I am running SA v4.1.1609 on a server running windows server 2003.  I
have the software running as a service, performing 3 dozen checks or so,
a mix of pings, windows services, etc.  Each check outputs to the
default web page which is then rendered using a template.  Checks are
done every three minutes M-f 9-5, and then every 10 minutes otherwise.  

All checks and alerts are working well, however every few weeks the
service crashes and I get "Event ID 7034 The Servers Alive service
terminated unexpectedly.  It has done this 1 time(s)" message in the
system event log.  There is no other information available.  There are
no other unusual events recorded in the OS logs at or near the time of
the SA service failure.

My problems are: 

1)when this happens the service cannot be reliably re-started.  It can
be "started" via the services MMC snap-in, but the checks do not run and
the web page does not get updated.  Further attempts to manage the
service via the MMC are met with a "service did not respond in a timely
blah blah blah."  If I terminate the re-started service using task
manager, and then run the SA application software (instead of using the
service) the check cycle will run once and update the web page, but
after, checks are not run and the web page is not updated.  Also,
attempts to exit the application are ignored, and task manager shows it
as Not Responding.  Only a server re-boot will fix the problem.

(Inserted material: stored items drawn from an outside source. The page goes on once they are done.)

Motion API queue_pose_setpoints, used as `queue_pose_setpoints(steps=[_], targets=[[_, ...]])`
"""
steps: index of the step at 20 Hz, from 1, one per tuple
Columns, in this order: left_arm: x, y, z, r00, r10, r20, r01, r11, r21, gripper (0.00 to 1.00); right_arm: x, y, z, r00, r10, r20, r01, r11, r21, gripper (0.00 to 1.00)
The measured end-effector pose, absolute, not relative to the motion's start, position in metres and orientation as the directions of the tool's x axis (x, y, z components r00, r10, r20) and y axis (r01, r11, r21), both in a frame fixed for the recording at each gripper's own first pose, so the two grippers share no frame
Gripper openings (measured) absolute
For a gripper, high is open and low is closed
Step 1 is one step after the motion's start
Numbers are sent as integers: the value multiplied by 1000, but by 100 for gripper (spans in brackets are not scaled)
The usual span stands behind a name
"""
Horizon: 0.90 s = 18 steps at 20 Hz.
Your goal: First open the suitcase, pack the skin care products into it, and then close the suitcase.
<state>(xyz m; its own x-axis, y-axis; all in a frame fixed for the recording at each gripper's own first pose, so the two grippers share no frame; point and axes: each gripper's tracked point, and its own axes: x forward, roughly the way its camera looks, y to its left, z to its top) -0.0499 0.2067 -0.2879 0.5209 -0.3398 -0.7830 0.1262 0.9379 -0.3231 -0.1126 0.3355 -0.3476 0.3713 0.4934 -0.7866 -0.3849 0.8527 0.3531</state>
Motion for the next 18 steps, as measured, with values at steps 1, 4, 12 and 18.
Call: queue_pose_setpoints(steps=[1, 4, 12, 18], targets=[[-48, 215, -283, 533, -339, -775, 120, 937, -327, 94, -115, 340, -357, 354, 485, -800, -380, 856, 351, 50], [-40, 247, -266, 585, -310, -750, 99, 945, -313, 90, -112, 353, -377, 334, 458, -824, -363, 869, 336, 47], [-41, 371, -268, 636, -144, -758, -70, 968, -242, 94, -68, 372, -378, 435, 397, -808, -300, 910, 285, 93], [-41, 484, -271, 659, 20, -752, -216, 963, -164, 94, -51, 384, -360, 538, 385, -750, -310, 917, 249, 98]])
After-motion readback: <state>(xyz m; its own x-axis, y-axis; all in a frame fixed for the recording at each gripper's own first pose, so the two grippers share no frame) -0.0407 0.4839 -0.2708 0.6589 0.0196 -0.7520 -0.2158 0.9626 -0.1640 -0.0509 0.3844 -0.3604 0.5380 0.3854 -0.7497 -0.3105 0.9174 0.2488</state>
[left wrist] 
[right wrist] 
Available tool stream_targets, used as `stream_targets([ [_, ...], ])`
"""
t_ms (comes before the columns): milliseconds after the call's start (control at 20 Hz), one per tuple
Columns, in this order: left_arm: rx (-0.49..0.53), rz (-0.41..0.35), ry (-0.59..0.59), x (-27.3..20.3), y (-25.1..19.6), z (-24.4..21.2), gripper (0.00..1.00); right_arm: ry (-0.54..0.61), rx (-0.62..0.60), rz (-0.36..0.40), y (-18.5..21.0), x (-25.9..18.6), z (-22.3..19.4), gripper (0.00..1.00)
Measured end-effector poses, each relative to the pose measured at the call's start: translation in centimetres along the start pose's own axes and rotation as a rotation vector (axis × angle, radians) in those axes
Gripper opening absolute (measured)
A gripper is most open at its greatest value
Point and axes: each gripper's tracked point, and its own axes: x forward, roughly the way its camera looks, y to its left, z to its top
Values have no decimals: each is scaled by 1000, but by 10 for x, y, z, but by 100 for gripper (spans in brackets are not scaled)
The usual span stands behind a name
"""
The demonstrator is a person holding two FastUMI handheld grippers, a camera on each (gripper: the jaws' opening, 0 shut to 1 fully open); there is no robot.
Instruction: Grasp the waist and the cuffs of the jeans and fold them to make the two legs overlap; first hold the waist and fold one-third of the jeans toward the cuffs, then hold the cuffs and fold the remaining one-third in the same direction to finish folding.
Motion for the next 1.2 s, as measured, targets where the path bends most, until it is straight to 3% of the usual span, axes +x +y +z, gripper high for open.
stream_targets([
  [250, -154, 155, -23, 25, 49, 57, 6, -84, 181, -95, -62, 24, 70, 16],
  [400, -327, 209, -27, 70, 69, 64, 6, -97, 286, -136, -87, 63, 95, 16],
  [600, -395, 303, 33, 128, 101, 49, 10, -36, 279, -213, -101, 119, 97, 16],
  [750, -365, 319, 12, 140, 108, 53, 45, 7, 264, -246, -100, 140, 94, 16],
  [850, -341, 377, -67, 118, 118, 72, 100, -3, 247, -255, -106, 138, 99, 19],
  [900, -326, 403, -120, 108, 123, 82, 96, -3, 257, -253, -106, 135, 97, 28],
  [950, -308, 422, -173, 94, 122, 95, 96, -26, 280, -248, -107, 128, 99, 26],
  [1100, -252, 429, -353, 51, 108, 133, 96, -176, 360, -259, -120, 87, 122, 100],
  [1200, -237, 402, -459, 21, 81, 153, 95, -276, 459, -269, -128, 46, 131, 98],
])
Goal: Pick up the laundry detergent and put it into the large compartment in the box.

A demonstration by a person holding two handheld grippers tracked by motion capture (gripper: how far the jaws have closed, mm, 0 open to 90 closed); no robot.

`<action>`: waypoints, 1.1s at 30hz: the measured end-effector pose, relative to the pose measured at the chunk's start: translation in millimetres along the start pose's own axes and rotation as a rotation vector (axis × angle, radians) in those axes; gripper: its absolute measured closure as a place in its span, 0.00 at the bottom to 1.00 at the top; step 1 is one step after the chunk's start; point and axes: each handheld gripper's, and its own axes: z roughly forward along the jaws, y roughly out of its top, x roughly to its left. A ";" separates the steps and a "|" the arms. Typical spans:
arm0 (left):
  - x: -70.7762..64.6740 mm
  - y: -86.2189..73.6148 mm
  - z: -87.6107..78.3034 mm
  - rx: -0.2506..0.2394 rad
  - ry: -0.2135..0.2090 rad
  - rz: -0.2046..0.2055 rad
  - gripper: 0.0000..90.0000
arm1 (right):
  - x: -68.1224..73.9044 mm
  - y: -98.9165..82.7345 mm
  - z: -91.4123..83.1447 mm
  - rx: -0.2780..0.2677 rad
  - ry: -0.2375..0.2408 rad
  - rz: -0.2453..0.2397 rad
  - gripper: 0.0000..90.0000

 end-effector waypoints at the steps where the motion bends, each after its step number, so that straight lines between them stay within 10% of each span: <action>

Can anyone suggest why this might be happening, places to look for clues
as to the cause, or ways to recover the SA service short of a re-boot?

2)I do not have a reliable way of being alerted when the SA service has
crashed on this server.  I user another instance of SA on a another
server to check to see if the SA service is running on the first server,
but it fails to alert me when the SA service crashes under these
circumstances.  (Yes Dirk, I have the check and alert configured
properly.)  The way I discover the failure is I visit the web page and
the last updated time is way old.  Has anyone ever tried to compare the
last updated time on the HTML page to the current server time, and then
alert if the difference is greater than the check cycle frequency?  Are
there other methods of monitoring the health of SA?

Thanks for reading this longish post and for any suggestions (related to
SA administration and troubleshooting) readers can provide.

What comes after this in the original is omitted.